One of these brujeros is don Alfonso Margarita García Téllez, a recognised maker of ritual manuscripts. Since the 1960s, he has created handmade books to communicate Otomi ritual knowledge to anthropologists — volumes now housed in collections ranging from the Metropolitan Museum of Art to the British Museum and the Bodleian Library. These manuscripts, often seen as a bridge between orality and writing, provide rare insight into the transmission of knowledge through ritual cutouts, information otherwise retained solely in spoken tradition. During their research, the CSMC team acquired several manuscripts from don Alfonso, one of which will be donated to the CSMC library.
The materials and processes documented during the fieldwork will be compared to other ethnographic paper samples, some generously provided by Marie van der Meeren, head conservator at the Instituto Nacional de Antropología e Historia, along with historical specimens from German institutions.
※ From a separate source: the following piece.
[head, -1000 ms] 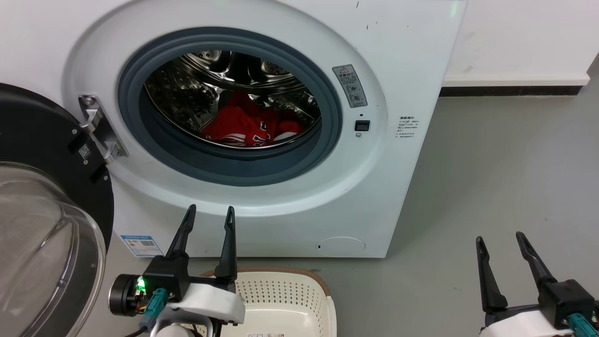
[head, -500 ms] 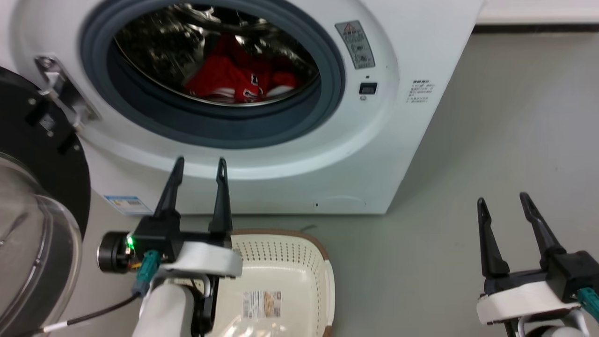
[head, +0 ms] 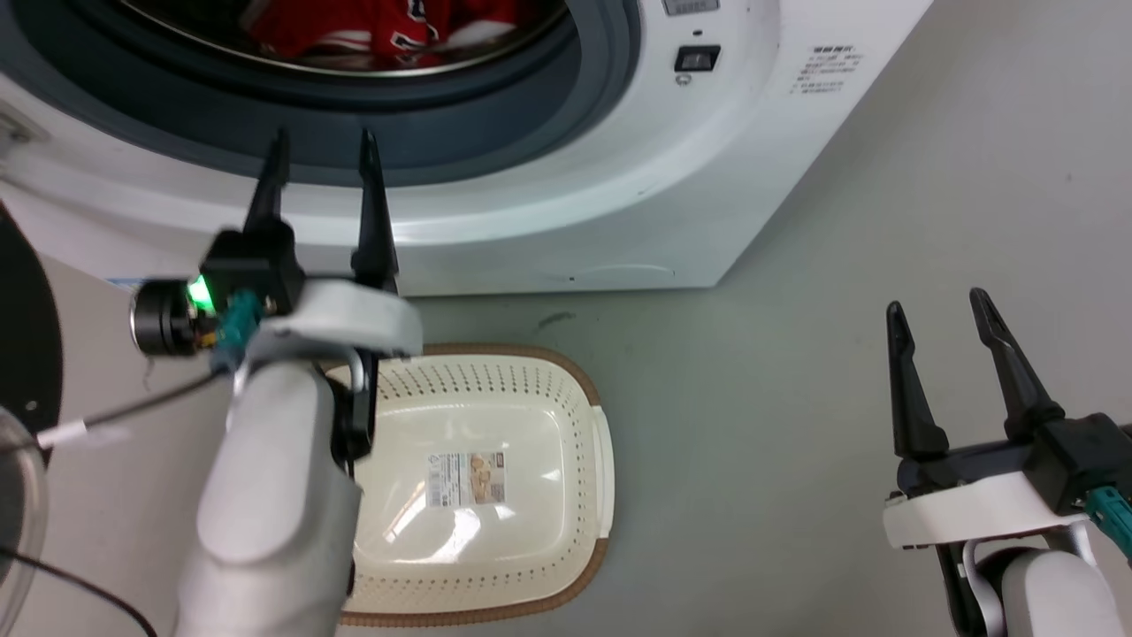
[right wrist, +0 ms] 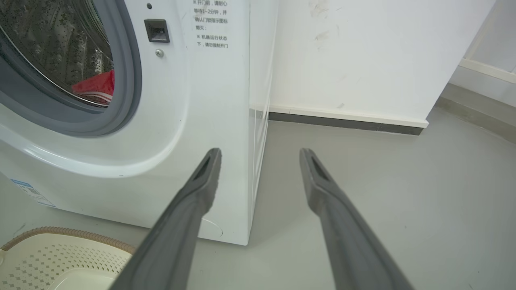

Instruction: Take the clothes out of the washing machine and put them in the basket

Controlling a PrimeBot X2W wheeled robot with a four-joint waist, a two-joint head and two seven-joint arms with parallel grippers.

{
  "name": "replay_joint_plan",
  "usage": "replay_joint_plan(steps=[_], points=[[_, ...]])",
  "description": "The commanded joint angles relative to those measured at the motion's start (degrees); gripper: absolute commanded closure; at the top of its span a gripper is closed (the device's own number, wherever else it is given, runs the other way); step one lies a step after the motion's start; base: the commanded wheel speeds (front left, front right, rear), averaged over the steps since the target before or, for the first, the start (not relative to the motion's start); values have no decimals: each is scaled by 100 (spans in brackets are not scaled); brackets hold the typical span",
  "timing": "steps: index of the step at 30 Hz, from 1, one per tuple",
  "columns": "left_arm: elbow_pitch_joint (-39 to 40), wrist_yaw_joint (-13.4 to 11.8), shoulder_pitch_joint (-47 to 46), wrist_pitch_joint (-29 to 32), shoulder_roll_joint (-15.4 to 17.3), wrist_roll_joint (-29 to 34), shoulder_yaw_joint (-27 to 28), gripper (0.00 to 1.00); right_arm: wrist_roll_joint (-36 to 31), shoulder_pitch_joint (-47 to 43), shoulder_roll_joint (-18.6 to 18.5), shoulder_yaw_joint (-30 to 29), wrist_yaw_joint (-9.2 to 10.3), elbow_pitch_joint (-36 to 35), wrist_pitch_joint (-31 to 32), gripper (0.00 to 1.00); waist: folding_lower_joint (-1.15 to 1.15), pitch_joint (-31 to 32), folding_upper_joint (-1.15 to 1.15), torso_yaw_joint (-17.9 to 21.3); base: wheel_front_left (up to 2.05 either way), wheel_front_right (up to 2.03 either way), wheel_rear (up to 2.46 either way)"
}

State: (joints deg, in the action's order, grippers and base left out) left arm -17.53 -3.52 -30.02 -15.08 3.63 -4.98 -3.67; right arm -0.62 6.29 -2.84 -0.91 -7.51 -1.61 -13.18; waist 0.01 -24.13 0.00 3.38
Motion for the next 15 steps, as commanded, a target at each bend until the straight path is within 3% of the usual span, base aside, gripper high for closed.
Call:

This growing collection of plant components, processed fibres, and historical papers will support an evolving database mapping the species used in Mexican papermaking across both recent decades and earlier centuries. The unique cultural landscape of colonial Mexico, the influence of European papermaking, the effects of 20th-century deforestation due to bark overharvesting, and the subsequent introduction of new papermaking plant species have all contributed to shifts in local traditions. These complexities complicate attempts to reconstruct the historical development of Mexican papermaking. The plant samples collected in the field have undergone preliminary identification by UNAM botanist Alejandra Quintanar, and the materials have already been analysed using synchrotron techniques during experiments at DESY in November 2025. Going forward, the synchrotron methods refined in this project will deepen our understanding of Mesoamerican papermaking history.
Małgorzata and Laura, with the support of anthropologist Marta Turok, also collected dye plants, dye additives, and dyed fibres — primarily in Oaxaca province. Many of these species and materials are referenced in pre-colonial and colonial manuscripts, such as cochineal insects, the tree vine zacatlaxcalli, and various mosses and lichens. Thanks to the hospitality of, among others, the Zapotec Bii Dauu community of dyers in Teotitlán del Valle, the researchers documented dye production methods and visited gardens, jointly established by the community and botanists from Universidad Autónoma Chapingo, where native Mexican dye plants are cultivated.
Overall, the field trip yielded over 100 samples of plants, paper, and dyes. These will enrich a database underpinning both synchrotron experiments and other analytical techniques used in the CSMC Artefact Lab, thereby advancing the study of materials in written heritage.